Lebih jauh, rangkaian usulan ini mengajak NU berpikir melampaui konflik sesaat, menuju desain kepemimpinan NU abad ke-2 yang lebih matang dan beradab. Di dalamnya tercakup kebutuhan mendesak akan penataan tata kelola keuangan PBNU agar semakin amanah dan akuntabel, terutama dalam mengelola dana dari luar—baik dari lembaga internasional, pemerintah, BUMN, BUMD, hingga sektor swasta—agar tidak menimbulkan syubhat, konflik kepentingan, atau penyimpangan nilai. Pada saat yang sama, NU ditantang menegaskan kembali mekanisme pengambilan keputusan dalam kerja sama dengan pihak eksternal yang memiliki ideologi berbeda, sebagaimana pelajaran sejarah saat NU berpolitik di era Nasakom: bahwa urusan-urusan prinsipil harus berada dalam kewenangan Syuriyah, sementara Tanfidziyah menjalankan fungsi eksekusi.

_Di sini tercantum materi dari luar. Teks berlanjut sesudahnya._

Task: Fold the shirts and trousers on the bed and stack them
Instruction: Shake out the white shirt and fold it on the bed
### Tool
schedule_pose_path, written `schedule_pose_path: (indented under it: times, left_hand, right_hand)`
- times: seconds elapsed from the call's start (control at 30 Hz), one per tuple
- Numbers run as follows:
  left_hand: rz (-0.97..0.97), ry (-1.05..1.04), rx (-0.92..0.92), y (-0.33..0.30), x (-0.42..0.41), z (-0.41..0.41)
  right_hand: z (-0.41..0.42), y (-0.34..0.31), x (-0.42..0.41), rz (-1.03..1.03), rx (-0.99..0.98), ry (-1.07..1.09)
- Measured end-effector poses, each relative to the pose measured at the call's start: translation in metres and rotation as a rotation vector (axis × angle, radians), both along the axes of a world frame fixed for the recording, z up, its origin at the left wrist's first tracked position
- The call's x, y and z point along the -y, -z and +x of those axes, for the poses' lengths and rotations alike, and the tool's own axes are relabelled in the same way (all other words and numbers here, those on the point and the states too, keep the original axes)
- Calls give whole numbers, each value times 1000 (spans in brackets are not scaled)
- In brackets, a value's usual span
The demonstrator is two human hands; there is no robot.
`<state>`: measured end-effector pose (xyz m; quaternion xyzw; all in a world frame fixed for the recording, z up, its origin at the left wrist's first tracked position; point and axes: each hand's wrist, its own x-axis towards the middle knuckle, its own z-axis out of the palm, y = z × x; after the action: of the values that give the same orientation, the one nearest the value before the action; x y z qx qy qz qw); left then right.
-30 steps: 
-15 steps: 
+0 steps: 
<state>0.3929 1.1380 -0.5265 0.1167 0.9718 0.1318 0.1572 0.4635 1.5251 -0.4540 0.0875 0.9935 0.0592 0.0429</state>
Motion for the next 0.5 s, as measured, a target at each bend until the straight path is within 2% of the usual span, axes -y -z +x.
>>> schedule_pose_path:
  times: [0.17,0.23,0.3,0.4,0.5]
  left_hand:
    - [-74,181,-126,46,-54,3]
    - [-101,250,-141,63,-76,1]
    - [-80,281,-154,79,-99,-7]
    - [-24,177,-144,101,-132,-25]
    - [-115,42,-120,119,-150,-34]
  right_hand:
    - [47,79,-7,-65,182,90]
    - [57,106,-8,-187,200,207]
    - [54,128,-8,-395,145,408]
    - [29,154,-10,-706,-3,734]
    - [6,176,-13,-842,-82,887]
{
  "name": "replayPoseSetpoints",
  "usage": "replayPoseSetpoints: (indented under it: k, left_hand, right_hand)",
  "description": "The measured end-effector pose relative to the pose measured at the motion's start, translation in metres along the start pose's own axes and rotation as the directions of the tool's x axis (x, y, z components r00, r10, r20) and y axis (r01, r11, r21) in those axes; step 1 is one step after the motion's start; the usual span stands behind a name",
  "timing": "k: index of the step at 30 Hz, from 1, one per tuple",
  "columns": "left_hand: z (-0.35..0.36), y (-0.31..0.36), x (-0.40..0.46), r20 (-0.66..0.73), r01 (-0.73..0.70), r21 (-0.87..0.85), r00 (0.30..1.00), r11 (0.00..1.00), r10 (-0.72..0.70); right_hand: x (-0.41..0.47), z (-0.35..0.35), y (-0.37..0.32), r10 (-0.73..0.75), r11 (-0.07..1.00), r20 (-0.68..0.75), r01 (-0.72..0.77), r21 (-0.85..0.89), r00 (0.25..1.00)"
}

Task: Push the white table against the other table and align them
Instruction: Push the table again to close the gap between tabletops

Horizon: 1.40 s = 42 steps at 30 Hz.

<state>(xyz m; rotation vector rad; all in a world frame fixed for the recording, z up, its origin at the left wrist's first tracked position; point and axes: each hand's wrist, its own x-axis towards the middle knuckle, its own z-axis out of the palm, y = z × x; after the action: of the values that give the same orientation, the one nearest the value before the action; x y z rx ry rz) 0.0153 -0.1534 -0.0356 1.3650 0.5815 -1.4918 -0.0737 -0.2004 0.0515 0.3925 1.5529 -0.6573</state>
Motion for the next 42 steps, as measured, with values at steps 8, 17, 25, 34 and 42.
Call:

Pertanyaan-pertanyaan lain yang mengemuka menyentuh jantung organisasi: apakah struktur hierarkis Mustasyar–Syuriyah–Tanfidziyah masih relevan di abad kedua NU, atau perlu disederhanakan tanpa kehilangan ruh kebijaksanaan ulama; bagaimana mekanisme pemilihan pimpinan PBNU ke depan—tetap dengan kombinasi AHWA dan pemilihan langsung, atau dirumuskan format baru yang lebih adil dan menenteramkan; serta sejauh mana Khittah Nahdliyah dan Qonun Asasi perlu direfresh dan diperkuat agar tidak sekadar menjadi teks normatif, melainkan napas hidup dalam AD-ART NU.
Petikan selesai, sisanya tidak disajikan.